**Work order**
Below is a listing. Set down exactly the lines from the one containing "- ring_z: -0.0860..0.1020" through the one containing "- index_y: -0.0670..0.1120", both ends included, and leave out the rest.
* * * * * * *
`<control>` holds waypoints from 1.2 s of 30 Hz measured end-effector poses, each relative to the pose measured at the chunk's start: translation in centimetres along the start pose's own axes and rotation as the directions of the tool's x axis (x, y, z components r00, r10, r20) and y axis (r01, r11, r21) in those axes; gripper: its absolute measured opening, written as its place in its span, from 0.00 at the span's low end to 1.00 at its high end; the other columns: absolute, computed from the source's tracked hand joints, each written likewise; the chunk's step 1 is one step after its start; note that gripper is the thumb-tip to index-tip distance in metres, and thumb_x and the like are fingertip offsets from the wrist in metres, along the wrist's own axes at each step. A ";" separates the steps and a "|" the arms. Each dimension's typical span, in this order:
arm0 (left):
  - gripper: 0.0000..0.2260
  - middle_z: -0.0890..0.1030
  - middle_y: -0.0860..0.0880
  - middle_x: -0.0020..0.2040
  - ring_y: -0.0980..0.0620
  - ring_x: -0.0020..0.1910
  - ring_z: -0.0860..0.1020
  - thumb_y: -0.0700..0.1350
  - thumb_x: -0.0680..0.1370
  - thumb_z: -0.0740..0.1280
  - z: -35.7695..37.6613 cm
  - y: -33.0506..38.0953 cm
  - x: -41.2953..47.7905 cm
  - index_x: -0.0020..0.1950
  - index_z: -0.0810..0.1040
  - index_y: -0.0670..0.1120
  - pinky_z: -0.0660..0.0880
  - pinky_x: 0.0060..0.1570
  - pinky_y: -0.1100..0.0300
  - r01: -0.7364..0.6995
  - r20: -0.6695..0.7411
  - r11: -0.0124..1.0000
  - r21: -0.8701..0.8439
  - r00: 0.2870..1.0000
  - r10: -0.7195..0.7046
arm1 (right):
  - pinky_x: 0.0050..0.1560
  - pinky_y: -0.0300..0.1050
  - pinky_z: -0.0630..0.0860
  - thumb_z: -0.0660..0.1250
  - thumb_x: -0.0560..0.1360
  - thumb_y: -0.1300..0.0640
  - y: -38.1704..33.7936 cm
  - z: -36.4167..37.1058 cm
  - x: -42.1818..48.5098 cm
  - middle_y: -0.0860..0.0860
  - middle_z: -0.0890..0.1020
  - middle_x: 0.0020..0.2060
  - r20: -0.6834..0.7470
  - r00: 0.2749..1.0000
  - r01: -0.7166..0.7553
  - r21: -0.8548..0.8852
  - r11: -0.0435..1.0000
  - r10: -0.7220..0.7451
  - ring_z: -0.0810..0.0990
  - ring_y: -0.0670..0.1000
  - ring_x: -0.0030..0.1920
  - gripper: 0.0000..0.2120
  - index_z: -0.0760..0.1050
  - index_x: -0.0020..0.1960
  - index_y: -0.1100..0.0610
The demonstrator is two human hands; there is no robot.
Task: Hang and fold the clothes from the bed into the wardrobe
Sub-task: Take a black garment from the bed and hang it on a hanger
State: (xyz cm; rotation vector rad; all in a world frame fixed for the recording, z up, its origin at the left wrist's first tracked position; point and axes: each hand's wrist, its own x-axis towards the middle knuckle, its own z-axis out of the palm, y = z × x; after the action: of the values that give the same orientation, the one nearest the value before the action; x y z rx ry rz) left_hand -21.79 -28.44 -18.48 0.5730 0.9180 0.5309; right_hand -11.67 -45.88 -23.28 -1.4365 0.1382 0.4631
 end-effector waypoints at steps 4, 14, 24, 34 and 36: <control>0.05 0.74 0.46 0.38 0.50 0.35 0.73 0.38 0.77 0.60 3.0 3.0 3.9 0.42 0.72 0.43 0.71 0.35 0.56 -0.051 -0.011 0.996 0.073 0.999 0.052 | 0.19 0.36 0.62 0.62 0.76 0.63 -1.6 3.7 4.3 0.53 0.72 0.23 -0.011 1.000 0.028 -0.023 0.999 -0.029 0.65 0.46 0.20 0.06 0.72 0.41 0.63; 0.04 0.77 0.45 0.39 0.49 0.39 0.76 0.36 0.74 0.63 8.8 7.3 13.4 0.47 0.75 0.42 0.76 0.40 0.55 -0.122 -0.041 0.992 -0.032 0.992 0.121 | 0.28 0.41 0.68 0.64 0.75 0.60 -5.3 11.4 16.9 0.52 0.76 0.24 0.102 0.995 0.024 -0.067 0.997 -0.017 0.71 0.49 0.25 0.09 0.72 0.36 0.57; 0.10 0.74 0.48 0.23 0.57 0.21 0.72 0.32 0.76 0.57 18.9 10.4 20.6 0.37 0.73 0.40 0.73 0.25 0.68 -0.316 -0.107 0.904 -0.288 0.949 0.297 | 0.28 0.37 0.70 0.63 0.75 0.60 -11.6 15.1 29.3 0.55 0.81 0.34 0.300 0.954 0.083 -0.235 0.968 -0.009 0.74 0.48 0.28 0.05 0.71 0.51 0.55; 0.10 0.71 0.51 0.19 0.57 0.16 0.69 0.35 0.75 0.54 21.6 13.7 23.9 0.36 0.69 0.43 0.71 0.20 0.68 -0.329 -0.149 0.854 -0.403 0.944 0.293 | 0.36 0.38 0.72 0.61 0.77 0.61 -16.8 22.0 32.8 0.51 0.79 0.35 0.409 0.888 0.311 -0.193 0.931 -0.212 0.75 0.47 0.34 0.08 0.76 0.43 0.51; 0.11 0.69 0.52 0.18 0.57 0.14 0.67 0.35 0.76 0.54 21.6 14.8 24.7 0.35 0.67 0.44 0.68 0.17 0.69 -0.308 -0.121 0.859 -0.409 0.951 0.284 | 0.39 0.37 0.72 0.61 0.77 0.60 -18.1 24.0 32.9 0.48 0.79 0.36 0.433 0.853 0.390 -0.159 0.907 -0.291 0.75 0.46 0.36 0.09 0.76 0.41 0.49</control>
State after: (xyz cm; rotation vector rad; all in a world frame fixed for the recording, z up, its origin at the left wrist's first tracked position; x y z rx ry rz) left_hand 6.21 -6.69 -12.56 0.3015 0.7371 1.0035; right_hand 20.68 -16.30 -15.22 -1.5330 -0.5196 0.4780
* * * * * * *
**Exercise response**
  - ring_z: -0.0860..0.1020
  - thumb_y: -0.0700..0.1350
  - thumb_x: -0.0680..0.1370
  - thumb_z: -0.0740..0.1280
  - z: -35.7695..37.6613 cm
  - y: -33.0506..38.0953 cm
  - x: -41.2953..47.7905 cm
  - index_x: -0.0020..0.1950
  - index_z: -0.0810..0.1040
  - index_y: -0.0670..0.1120

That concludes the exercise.